There will be a reliance on carbon capture and storage (CCS) across these sectors, stresses the CCC. It says that the government should establish “at least two CCS clusters (terminals or cluster points) in the mid-2020s, at least four by the late 2020s, and further clusters around 2030, to ensure our BNZ Pathway can be met”.
It includes an “illustrative” map, below, of “potential cluster points and terminals” around the UK.
Overall, the CCC estimates that its balanced net-zero pathway – when based on fuel-switching, CCS and improvements to resource and energy efficiency – sees manufacturing and construction emissions reduced by 70% by 2035 and 90% by 2040 from 2018 levels. It adds:
“We estimate the annualised cost of the BNZ pathway for manufacturing and construction to be around £1bn/year in 2030, £2bn/year in 2035 and reaching £4bn/year through the 2040s. In 2040 this represents an average cost of abatement across all measures of around £75/tCO2e.”
The CCC has a very ambitious vision for decarbonising the UK’s generation of electricity while, at the same time, seeing a dramatic increase in demand through the ramping up of electrification across a variety of sectors.
Overall, it recommends “fully decarbonising” electricity generation by 2035, while meeting a 50% increase in demand over the same period (and 100% by 2050), through:
- Delivering 485TWh of generation by 2035, which should all be low-carbon. This will require 400TWh of new low-carbon generation.
- Deploying variable renewables at scale, including 40GW of installed offshore wind capacity by 2030 and sustaining that build rate to support deployment of up to 140GW by 2050.
- Deploying at least 50TWh of dispatchable and flexible generation (e.g. gas CCS and hydrogen) by 2035 that can balance a system driven by renewables at low emissions.
- An increasingly flexible system, including from demand-side response (with 20% of demand being flexible in 2035), storage, hydrogen production and interconnection.
The CCC also urges the government – by the end of 2021 – to “commit to phasing-out unabated gas generation by 2035, subject to ensuring security of supply”.
It adds that any new gas power plants are “properly CCS- and/or hydrogen-ready as soon as possible and by 2025 at the latest”. To do so, the government needs to “ensure unabated gas generation faces a carbon price” which is consistent with this goal.
In addition, it says “no new unabated gas plant should be built from 2030 and those built prior to this should be suitable for retrofit”. And a range of barriers need to be “overcome” to ramp up low-carbon electricity at the scale required.
For offshore wind, it says “supply chains will require long-term signals over capacity needs to provide a predictable environment to investors and developers”.

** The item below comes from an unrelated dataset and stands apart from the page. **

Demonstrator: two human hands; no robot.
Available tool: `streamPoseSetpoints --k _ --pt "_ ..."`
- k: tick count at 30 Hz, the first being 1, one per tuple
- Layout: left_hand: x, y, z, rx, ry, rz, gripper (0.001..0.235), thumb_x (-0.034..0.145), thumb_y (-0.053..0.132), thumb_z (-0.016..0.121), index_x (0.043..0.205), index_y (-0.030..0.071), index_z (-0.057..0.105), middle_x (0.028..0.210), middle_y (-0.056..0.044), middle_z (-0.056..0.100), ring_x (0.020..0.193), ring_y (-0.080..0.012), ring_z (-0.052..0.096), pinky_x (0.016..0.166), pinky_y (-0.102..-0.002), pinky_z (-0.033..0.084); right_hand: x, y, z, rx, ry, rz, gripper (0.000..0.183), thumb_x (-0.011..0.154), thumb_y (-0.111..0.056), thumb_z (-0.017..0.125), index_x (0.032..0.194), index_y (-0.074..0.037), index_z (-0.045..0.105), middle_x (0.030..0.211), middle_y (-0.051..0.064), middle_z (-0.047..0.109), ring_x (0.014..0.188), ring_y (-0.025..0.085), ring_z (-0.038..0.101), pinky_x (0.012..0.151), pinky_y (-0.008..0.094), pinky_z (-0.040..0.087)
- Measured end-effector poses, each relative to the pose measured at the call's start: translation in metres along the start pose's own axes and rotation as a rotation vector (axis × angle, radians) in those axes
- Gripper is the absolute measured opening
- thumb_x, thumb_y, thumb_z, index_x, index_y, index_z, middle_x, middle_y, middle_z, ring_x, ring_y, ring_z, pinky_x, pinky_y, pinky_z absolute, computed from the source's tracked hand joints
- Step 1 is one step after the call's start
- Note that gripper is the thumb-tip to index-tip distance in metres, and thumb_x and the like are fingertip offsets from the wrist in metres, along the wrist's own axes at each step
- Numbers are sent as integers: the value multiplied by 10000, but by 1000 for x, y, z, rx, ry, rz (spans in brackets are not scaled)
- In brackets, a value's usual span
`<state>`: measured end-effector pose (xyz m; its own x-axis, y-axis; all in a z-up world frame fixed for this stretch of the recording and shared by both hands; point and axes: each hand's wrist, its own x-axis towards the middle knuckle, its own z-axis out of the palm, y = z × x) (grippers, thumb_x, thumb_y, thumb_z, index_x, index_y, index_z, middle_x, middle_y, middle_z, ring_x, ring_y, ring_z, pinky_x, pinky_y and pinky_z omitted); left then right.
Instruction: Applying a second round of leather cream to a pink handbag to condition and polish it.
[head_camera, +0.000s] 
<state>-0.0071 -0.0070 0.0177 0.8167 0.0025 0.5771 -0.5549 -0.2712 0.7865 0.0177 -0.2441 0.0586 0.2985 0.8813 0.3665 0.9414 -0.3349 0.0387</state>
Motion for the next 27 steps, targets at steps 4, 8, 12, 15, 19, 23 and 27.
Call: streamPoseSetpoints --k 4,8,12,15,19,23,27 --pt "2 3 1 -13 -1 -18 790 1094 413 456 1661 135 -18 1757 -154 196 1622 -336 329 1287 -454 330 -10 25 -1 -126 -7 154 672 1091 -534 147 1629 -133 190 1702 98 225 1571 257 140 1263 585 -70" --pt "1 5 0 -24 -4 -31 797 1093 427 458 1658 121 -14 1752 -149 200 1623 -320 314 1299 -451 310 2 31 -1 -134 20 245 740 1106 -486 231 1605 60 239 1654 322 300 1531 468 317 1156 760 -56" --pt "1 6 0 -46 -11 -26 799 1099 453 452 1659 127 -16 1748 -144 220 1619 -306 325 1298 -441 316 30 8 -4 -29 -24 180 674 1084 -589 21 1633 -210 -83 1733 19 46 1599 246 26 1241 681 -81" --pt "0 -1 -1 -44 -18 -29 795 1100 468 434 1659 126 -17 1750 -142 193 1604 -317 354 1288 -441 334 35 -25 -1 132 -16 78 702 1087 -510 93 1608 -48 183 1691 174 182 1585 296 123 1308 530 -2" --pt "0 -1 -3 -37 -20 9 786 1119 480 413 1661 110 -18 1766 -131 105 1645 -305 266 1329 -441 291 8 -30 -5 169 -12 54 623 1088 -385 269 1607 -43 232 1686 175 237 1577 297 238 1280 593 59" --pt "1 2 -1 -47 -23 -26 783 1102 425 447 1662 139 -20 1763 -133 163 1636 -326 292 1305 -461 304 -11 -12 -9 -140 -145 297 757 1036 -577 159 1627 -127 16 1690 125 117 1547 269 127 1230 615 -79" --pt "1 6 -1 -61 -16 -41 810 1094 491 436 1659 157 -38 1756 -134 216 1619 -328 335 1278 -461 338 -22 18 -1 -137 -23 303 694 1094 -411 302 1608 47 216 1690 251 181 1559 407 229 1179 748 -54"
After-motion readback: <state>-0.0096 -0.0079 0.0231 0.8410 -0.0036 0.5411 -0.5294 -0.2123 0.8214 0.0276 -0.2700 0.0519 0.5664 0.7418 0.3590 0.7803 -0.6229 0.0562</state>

Hydrogen plays a key role in all its scenarios, it stresses: “Policy will need to support the uptake of hydrogen in the 2020s and the accelerated deployment in the 2030s.”

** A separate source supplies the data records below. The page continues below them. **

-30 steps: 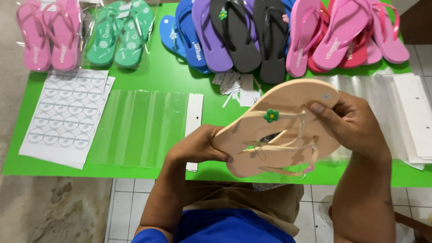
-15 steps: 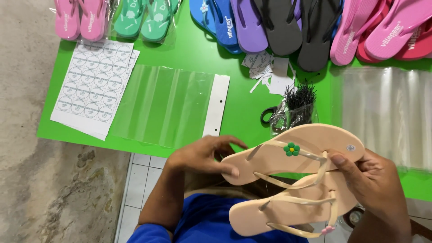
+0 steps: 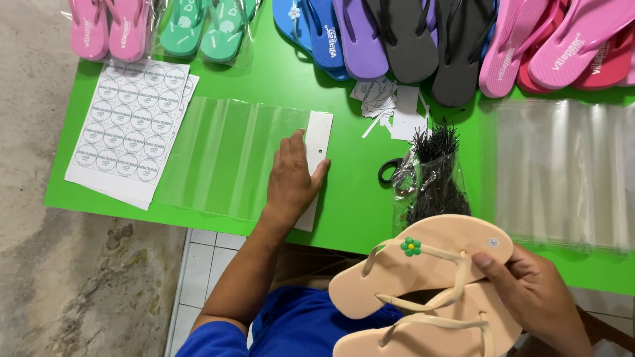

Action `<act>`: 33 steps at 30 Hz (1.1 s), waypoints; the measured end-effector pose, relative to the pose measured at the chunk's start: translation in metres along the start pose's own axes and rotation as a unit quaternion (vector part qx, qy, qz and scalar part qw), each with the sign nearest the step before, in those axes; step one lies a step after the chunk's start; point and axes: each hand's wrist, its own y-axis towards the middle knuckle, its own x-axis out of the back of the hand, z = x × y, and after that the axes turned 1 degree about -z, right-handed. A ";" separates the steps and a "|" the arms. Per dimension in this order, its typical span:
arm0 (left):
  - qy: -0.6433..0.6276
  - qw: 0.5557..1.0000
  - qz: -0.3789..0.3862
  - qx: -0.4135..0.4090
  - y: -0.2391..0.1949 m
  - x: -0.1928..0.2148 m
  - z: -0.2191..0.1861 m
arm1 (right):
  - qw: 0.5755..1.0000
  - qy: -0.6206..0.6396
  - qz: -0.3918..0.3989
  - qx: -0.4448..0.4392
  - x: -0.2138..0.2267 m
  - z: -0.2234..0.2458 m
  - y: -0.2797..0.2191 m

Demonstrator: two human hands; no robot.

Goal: The person assembles a pair of flip-flop sandals by threading black plastic ties through the straps, then places the pair inside a clear plastic bag and applies a white adhesive cardboard header to the top of the bag.

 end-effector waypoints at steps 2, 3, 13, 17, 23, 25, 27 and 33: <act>0.016 1.000 -0.004 -0.012 0.000 -0.004 0.001 | 1.000 -0.009 0.014 0.001 0.000 -0.005 0.001; 0.032 0.999 -0.008 -0.024 0.001 -0.006 0.002 | 0.999 -0.017 0.028 0.004 -0.001 -0.007 0.001; 0.113 0.986 0.113 -0.041 0.003 0.010 -0.022 | 0.996 -0.069 -0.045 0.039 0.010 -0.015 -0.002; 0.088 0.986 0.136 -0.042 0.002 0.019 -0.021 | 0.982 0.006 -0.141 0.122 0.011 -0.004 -0.008; -0.020 0.994 0.071 -0.078 0.002 0.023 0.007 | 0.932 0.144 -0.198 0.266 -0.001 0.012 0.020; -0.052 0.993 0.068 -0.083 0.002 0.024 0.013 | 0.935 0.153 -0.182 0.262 -0.003 0.030 0.030; -0.084 0.993 0.061 -0.064 0.002 0.025 0.017 | 0.941 0.188 -0.115 0.257 -0.006 0.053 0.040; -0.114 0.991 0.030 -0.064 0.002 0.012 0.029 | 0.950 0.215 0.005 0.226 -0.019 0.118 0.075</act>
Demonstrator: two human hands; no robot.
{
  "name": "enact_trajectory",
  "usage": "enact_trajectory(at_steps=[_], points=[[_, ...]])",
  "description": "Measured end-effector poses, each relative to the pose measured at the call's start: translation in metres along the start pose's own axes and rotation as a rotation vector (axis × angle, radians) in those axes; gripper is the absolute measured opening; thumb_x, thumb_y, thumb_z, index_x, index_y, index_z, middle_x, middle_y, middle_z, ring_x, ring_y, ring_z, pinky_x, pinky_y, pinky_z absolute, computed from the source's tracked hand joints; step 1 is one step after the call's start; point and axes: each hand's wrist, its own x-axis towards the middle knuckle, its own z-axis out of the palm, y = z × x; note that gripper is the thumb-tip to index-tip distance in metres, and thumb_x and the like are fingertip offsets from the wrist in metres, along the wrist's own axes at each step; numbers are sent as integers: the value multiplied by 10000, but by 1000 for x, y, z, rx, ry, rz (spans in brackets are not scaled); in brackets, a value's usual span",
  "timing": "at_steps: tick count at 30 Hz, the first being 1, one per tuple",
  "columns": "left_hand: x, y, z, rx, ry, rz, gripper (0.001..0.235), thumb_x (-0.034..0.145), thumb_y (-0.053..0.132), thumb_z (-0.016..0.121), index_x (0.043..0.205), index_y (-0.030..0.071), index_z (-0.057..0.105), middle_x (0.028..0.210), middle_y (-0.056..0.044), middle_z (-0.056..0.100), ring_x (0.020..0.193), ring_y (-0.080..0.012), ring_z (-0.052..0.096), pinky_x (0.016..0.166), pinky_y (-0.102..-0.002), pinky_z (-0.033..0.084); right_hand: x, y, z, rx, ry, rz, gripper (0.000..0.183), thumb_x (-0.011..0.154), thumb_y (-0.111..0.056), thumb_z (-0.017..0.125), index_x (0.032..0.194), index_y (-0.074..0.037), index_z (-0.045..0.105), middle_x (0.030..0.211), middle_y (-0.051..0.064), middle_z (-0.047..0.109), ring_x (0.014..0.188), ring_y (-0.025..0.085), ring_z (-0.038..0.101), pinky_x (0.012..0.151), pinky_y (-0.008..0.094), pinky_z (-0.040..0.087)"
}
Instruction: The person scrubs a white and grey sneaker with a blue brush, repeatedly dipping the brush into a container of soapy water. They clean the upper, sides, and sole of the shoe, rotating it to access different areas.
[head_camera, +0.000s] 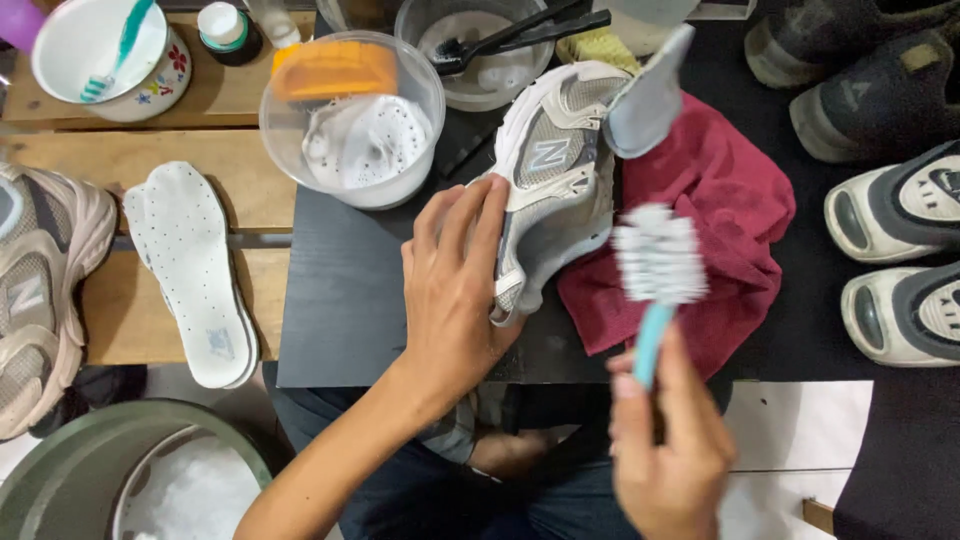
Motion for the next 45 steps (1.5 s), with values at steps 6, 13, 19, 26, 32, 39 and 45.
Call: enact_trajectory(at_steps=[6,13,19,26,32,39,45], points=[[-3,2,5,-14,40,17,1106,604,127,834,1582,51,325,1598,-114,430,1407,-404,467,770,-494,458,9,9,-13,59,-281,-1,488,978,-127,587,1455,-36,540,1214,78,755,1072,173,739,1012,314,502],[-2,0,7,-25,80,28,1043,647,164,843,1561,22,363,1544,-154,478,1395,-400,477,888,-497,473,-13,-6,-18,83,-264,-68,452,995,-95,561,1437,-3,537,1017,59,743,869,154,736,908,285,526],[-11,16,13,131,149,115,760,808,71,567,1549,46,401,1534,-114,522,1390,-386,538,865,-491,425,6,-4,-16,117,-336,-13,460,1017,-131,524,1461,-10,521,1022,60,744,908,150,735,904,304,522],[-8,37,15,331,325,191,310,1080,17,487,1357,56,619,1370,-66,672,1239,-325,658,828,-467,439,-7,-19,-22,727,-381,683,598,924,-105,564,1519,-129,509,954,127,704,450,126,480,208,248,465],[-8,29,12,282,268,180,404,1047,0,427,1425,41,562,1424,-88,631,1289,-350,614,834,-478,441,-28,-29,-19,887,-209,967,662,878,-21,589,1530,-138,567,970,168,696,447,162,395,238,259,321],[-14,22,13,177,220,185,487,1009,92,435,1491,59,492,1491,-100,583,1350,-369,578,869,-476,416,1,-6,-36,187,-309,-11,455,975,-114,588,1413,6,567,1168,94,767,926,142,758,934,282,535],[-14,33,13,266,280,222,334,1095,47,447,1394,83,593,1404,-41,640,1253,-318,628,804,-468,437,17,2,-38,84,-434,-115,510,980,-89,604,1479,-28,521,979,20,686,814,119,675,869,276,508]])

By contrast, the CCC does not offer much in the way of advice about new nuclear power, other than to say: “The government should consider contracting models which help make new nuclear projects commercially viable for private developers.” It adds: “The BNZ pathway reaches 10GW of total nuclear capacity by 2035, with 8GW of new-build capacity.”
When it comes to storage, the CCC opts for hydrogen as the “primary source”, with an assumption that hydro stays roughly the same as now and batteries offering 18GW of “within-day flexibility” by 2035. Interconnectors triple from a capacity of 6GW today to 18GW by 2050.

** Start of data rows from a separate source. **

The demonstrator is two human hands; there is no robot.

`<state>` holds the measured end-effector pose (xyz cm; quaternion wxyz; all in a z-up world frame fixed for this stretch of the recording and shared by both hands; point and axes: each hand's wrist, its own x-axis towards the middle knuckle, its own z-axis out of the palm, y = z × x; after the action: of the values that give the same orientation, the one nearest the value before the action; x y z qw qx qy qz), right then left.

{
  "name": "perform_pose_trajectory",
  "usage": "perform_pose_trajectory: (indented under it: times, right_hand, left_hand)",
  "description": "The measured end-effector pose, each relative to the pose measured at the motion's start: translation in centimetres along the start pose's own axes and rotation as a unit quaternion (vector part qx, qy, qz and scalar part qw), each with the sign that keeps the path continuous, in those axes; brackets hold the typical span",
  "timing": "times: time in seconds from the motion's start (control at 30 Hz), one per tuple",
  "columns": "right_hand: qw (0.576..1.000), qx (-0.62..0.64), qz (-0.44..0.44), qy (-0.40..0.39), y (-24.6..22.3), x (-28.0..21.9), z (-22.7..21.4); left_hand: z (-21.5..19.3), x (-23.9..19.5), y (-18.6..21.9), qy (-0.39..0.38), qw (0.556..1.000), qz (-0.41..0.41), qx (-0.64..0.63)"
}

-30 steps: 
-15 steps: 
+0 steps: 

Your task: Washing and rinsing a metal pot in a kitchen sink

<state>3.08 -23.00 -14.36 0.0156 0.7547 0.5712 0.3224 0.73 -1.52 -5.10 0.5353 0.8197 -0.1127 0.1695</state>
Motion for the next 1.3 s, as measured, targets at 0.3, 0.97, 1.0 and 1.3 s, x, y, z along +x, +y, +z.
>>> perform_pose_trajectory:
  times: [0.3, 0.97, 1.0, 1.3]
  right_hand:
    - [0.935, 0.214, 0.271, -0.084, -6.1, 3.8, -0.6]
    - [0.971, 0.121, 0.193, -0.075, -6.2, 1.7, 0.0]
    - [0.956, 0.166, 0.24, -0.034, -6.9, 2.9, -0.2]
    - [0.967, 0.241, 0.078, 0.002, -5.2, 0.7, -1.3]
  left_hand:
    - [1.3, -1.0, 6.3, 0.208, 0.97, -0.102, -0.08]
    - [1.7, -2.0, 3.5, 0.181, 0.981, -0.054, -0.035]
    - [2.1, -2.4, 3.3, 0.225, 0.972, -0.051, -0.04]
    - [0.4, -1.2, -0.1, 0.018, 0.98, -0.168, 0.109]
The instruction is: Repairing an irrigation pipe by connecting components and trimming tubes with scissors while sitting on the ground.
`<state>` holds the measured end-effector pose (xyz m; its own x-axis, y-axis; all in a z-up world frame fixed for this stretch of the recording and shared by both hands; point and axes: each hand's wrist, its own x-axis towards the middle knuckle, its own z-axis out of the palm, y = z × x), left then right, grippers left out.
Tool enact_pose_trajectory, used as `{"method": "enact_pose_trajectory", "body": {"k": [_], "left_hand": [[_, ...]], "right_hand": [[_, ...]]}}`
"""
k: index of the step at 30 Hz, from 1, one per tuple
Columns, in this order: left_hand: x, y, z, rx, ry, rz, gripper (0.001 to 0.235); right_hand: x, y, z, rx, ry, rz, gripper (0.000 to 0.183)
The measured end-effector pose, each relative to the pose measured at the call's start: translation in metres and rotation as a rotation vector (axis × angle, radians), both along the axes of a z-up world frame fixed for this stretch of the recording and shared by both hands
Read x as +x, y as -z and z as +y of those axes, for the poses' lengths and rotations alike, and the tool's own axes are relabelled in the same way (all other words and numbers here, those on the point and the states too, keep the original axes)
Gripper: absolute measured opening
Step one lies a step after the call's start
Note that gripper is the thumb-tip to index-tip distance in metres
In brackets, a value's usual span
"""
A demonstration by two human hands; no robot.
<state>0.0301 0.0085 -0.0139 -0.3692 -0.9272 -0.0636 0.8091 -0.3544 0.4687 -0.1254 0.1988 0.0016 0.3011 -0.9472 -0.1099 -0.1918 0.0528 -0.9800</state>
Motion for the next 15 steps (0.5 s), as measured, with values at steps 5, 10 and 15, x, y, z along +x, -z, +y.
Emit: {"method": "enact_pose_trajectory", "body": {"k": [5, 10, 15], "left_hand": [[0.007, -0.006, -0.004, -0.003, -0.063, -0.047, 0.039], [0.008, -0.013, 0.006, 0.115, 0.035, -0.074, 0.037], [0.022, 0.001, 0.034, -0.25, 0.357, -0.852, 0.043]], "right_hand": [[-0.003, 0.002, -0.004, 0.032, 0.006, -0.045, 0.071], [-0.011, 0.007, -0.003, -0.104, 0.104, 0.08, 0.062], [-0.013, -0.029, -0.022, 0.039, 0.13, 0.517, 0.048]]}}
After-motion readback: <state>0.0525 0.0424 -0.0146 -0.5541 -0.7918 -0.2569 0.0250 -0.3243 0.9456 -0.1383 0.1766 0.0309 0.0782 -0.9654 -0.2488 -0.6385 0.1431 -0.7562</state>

Overall, the CCC presents an “illustrative” generation mix for its BNZ pathway, below, with “variable renewables” providing the majority of electricity supply from the 2030s onwards.
When it comes to the “cost” of transitioning towards a “near-zero” electricity system, the CCC says there is an additional cost in 2035 via the BNZ pathway of £3bn compared to a high-carbon system.
However, by 2050, these costs decrease with the uptake of “relatively cheap” renewables to the point where the cost saving reaches £5bn. The net result of this, says the CCC, is that, by 2050, the operational cost savings under the BNZ Pathway “more than offset” the additional investment required in electricity generation.
To some extent, much of the CCC’s advice for decarbonising fuel supply echoes what it says for other sectors, such as manufacturing and electricity generation – for example, fuel-switching and CCS.
But the CCC does focus on three distinct areas: minimising methane leaks and flaring; decarbonising the supply of hydrogen; and improving the “sustainability” of bioenergy.
And it sees a lot of effort in the near-term with its BNZ pathway requiring fossil fuel supply emissions to be reduced by 75% by 2035 from 2018 levels.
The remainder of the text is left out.